- **Required action**: Nothing but the lines from the start of the entries below through the line containing "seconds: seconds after" should appear in the answer, copied exactly and free of pictures.

Data entries:
○ ○ ○ ○ ○

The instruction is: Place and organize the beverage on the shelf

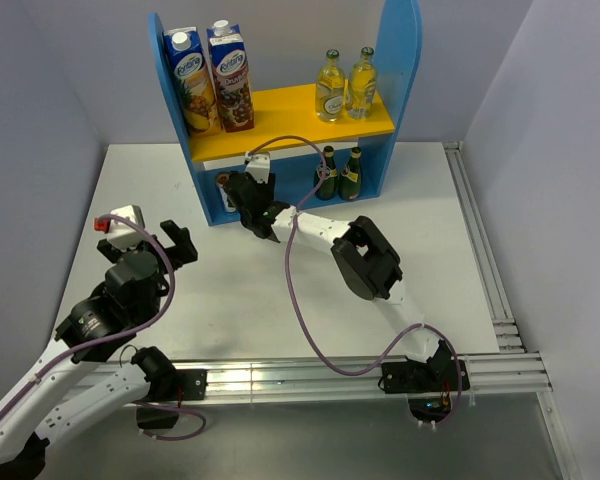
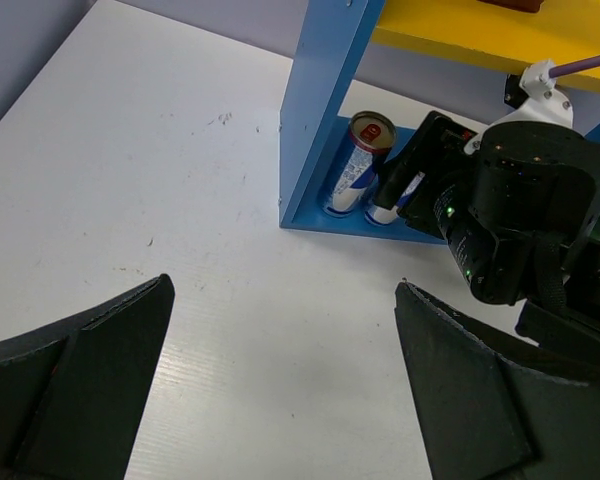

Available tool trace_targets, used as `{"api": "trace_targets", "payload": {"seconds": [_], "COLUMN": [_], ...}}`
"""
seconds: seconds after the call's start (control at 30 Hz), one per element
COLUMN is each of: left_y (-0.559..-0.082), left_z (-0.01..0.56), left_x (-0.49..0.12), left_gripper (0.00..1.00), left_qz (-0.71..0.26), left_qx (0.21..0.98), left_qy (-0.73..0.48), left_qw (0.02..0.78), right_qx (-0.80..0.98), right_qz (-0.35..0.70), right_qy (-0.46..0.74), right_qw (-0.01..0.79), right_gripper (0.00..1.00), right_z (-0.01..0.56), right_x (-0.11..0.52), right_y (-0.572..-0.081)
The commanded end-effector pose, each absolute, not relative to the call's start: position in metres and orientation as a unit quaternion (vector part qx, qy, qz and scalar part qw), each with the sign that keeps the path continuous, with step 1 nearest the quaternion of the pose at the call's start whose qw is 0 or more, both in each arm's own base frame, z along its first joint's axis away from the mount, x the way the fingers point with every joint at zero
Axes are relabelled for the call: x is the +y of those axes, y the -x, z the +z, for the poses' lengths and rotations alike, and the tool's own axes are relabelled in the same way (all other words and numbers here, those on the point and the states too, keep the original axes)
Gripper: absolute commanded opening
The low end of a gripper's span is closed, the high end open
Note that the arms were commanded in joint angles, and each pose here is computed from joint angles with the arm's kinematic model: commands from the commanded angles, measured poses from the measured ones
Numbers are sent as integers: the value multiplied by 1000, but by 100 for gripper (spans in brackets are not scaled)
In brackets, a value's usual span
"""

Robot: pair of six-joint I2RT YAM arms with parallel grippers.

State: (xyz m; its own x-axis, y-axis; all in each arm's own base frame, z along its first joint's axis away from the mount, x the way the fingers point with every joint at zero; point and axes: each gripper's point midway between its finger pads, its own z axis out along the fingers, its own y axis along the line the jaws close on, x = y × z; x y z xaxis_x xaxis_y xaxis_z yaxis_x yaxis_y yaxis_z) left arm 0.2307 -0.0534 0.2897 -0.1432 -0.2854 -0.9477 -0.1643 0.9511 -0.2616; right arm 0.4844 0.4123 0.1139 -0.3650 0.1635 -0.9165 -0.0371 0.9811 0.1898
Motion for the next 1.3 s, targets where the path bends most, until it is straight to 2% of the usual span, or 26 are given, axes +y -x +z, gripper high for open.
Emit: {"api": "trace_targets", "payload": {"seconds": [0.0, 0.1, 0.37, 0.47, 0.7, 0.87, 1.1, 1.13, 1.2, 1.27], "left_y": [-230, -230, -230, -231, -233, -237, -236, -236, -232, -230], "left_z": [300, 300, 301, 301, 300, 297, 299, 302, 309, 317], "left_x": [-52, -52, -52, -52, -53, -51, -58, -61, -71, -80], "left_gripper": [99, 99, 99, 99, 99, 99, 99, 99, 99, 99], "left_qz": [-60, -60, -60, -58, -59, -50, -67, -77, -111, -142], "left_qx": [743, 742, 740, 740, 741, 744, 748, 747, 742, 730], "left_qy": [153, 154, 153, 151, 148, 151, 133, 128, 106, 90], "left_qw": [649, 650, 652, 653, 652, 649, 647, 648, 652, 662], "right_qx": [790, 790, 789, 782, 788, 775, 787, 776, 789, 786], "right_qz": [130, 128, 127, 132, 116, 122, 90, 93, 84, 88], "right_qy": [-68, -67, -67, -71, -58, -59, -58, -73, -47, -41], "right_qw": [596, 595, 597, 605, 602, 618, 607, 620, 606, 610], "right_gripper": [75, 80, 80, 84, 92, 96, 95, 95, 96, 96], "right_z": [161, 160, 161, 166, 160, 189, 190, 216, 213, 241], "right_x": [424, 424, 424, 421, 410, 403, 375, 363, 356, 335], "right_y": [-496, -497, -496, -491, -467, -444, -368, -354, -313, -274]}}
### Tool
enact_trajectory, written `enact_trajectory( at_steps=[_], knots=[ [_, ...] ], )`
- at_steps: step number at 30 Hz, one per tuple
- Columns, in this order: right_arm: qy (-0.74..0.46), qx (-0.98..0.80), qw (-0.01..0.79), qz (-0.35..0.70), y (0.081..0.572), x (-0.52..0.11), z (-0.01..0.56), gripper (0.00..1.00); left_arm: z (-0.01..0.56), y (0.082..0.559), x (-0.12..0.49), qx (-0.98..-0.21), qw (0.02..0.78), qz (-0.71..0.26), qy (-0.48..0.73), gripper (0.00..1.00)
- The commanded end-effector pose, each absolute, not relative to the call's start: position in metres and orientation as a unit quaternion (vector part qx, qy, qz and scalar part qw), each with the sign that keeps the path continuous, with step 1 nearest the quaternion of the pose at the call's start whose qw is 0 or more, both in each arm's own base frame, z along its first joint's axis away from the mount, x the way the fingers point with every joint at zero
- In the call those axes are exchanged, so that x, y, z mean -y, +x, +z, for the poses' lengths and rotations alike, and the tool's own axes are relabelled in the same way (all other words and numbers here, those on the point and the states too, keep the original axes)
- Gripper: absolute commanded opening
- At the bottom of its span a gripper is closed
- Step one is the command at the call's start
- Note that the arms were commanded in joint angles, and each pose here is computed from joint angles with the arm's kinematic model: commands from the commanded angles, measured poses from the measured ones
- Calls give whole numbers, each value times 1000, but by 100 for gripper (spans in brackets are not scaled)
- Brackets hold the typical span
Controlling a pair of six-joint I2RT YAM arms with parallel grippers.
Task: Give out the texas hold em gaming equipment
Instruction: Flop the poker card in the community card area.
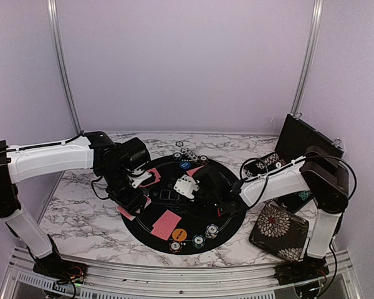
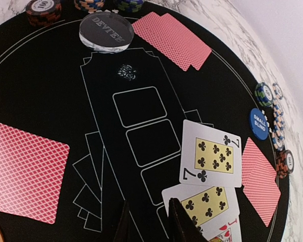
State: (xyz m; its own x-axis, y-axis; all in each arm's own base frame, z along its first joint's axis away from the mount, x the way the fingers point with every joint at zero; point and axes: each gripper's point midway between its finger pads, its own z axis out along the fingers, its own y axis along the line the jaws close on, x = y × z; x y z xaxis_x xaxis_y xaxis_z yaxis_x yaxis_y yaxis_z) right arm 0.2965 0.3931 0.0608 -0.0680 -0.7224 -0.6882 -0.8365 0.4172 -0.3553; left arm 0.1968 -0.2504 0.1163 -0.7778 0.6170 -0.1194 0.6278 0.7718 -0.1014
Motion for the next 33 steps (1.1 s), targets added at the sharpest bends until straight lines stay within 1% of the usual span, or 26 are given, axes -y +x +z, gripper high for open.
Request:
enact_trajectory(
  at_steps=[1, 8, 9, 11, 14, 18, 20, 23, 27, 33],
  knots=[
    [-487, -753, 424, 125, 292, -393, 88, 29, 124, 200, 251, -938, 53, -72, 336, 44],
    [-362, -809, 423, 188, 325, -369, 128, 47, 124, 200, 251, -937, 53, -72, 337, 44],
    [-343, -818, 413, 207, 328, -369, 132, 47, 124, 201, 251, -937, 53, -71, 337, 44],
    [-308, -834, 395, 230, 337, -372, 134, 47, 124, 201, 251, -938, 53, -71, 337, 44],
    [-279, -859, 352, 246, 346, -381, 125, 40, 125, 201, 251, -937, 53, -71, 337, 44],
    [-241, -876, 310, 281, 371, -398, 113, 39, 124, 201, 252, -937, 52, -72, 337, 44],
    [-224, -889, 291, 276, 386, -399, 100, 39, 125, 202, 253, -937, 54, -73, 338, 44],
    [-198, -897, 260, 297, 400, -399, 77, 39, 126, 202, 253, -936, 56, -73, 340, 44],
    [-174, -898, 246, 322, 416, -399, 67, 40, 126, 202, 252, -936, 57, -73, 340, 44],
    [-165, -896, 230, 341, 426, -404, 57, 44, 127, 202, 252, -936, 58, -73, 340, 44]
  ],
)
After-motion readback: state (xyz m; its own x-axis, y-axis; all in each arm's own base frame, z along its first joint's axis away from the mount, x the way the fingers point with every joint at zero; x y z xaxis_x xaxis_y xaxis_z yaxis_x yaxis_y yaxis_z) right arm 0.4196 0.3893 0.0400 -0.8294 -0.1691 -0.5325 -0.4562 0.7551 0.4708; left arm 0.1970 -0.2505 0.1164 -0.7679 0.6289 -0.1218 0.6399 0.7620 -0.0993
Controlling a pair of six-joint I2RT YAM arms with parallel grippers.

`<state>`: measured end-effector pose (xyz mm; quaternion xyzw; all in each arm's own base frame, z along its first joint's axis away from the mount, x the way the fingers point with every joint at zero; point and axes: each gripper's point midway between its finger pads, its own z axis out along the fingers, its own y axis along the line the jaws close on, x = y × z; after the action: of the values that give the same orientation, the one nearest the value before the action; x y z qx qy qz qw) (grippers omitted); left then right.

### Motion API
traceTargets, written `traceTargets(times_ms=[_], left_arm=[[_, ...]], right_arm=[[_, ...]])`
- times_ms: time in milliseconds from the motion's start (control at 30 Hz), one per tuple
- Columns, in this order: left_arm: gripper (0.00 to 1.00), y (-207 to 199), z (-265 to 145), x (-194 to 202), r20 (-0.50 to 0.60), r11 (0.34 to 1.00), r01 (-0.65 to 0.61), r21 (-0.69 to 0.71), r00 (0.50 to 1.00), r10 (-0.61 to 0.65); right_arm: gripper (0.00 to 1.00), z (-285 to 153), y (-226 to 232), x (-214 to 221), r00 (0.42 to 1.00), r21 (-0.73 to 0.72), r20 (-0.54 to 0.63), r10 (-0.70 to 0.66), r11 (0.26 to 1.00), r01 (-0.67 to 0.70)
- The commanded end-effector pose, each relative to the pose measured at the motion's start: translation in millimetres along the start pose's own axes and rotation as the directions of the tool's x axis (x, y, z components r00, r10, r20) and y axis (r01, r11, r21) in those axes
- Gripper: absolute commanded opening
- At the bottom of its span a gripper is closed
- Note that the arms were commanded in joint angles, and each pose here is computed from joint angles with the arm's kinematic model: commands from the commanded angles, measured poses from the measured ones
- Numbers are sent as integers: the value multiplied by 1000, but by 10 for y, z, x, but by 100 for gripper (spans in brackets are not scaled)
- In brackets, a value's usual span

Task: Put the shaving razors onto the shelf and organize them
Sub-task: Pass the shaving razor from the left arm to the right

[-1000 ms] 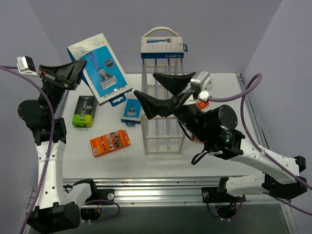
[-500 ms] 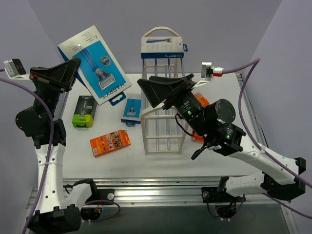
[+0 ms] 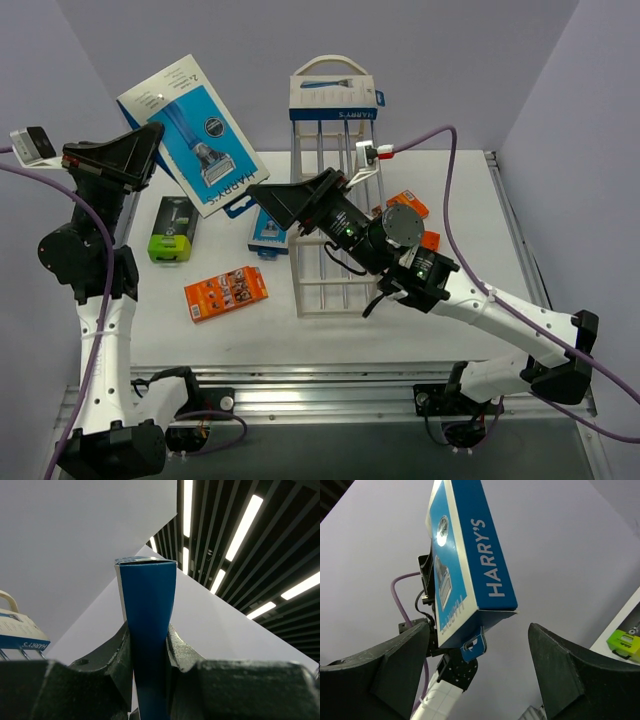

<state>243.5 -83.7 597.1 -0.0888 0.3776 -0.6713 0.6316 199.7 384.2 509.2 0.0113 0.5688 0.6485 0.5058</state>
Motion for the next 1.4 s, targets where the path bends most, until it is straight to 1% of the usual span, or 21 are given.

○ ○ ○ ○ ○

- **Output of the task**:
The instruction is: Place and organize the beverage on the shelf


Available tool trace_targets, used as `{"api": "trace_targets", "payload": {"seconds": [_], "COLUMN": [_], ...}}`
"""
seconds: seconds after the call's start (control at 30 Hz), one per element

There is nothing more to this answer.